Learning, without end…

I get glimpses of learning happening all around me. Sometimes I’m part of the process, tutoring, advising or coaching someone through a new concept. Sometimes I’m just observing how others teach and learn, or taking an opportunity to observe the communities that educators create in order to make learning happen for others.

Tutoring Grownups

In my day job, I often work with instructors who are specialists in their own subject areas, but who must redevelop their courses as online learning experiences. They have a specific set of project goals in mind (and usually a tight schedule), and need one-to-one guidance and hands-on experience in ecourse authoring, web design or multimedia. Some teachers are good at organizing information for others, and guiding their own students through experiences that help them to learn, but these same folks can struggle when they themselves are in the student’s position, faced with trying to learn something new and unfamiliar. Each person I assist is unique in their personality and preferences, yet they each experience similar moments of uncertainty, curiosity, revelation and inspiration, as they progress through the same cycle from mystery to clarity.

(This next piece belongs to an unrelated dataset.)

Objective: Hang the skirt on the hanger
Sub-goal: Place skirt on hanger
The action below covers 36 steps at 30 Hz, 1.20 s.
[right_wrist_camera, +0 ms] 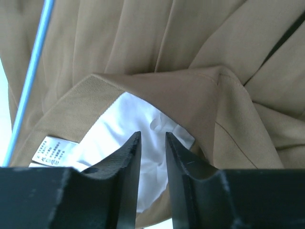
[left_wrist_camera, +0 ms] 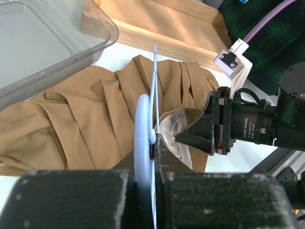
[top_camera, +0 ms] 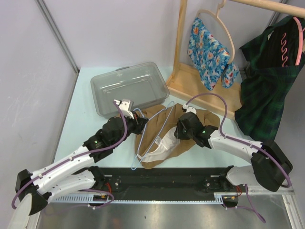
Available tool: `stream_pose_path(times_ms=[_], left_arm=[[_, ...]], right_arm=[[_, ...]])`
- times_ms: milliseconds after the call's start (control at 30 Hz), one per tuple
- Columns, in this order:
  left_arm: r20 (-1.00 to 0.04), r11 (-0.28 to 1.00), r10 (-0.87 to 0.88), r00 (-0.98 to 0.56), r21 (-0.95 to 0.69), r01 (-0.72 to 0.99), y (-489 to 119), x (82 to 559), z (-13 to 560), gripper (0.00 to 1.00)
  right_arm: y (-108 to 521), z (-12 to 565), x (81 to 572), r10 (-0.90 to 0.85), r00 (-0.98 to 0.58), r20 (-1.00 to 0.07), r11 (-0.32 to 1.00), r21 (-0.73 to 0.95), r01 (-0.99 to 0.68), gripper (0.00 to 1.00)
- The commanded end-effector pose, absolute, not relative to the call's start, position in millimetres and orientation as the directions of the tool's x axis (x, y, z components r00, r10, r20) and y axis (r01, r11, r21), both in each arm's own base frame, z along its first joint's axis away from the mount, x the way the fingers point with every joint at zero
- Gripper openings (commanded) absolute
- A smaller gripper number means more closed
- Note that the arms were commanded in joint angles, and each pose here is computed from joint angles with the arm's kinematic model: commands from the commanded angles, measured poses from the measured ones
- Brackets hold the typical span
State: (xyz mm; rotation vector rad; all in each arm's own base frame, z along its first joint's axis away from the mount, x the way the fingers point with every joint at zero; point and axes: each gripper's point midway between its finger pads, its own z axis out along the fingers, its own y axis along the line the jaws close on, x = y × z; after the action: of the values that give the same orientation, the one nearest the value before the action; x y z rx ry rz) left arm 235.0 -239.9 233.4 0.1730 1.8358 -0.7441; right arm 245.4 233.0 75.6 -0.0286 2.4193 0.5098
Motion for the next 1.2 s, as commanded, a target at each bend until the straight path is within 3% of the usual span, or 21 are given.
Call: stream_pose_path(times_ms=[0,600,867,967,1167], left_arm=[[-0.887,0.766,-0.295,-0.355,-0.442,0.467,-244.3,236.9,265.5,0.0],[-0.89,0.775,-0.269,-0.367,-0.427,0.466,-242.8,234.6,259.2,0.0],[-0.891,0.776,-0.263,-0.37,-0.423,0.468,-241.0,232.6,258.1,0.0],[-0.891,0.776,-0.265,-0.368,-0.424,0.468,-240.0,232.1,259.3,0.0],[-0.892,0.776,-0.264,-0.367,-0.422,0.469,-237.8,230.0,259.5,0.0]], right_arm=[[240.7,89.5,265.4,0.148,-0.728,-0.67,0.922,0.36,-0.144,0.27],[233.9,83.2,270.1,0.139,-0.716,-0.684,0.94,0.319,-0.122,0.11],[239.7,78.1,270.4,0.137,-0.724,-0.675,0.935,0.329,-0.129,0.26],[239.5,77.7,272.0,0.142,-0.72,-0.679,0.937,0.327,-0.123,0.22],[235.1,87.6,268.6,0.154,-0.712,-0.684,0.936,0.332,-0.116,0.04]])
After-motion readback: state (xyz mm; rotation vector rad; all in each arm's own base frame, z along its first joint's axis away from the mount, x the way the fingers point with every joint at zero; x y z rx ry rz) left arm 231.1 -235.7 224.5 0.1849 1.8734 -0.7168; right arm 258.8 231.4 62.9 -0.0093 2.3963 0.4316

My challenge as their facilitator is to understand their needs and perceptions, find common language so we can communicate, find common goals so we can work together, and encourage confidence and pleasure from the process. It’s a personal thing, and if I didn’t really care about the people and the quality of the process, I would suck at my job. I do not suck at my job. I love my job.

Learning Environments for At-risk Youth

A colleague at my day job works at a youth resource centre in my neighbourhood. This centre provides tutoring, social services and personal support to youths who have struggled in the public education system, or at at risk in some way.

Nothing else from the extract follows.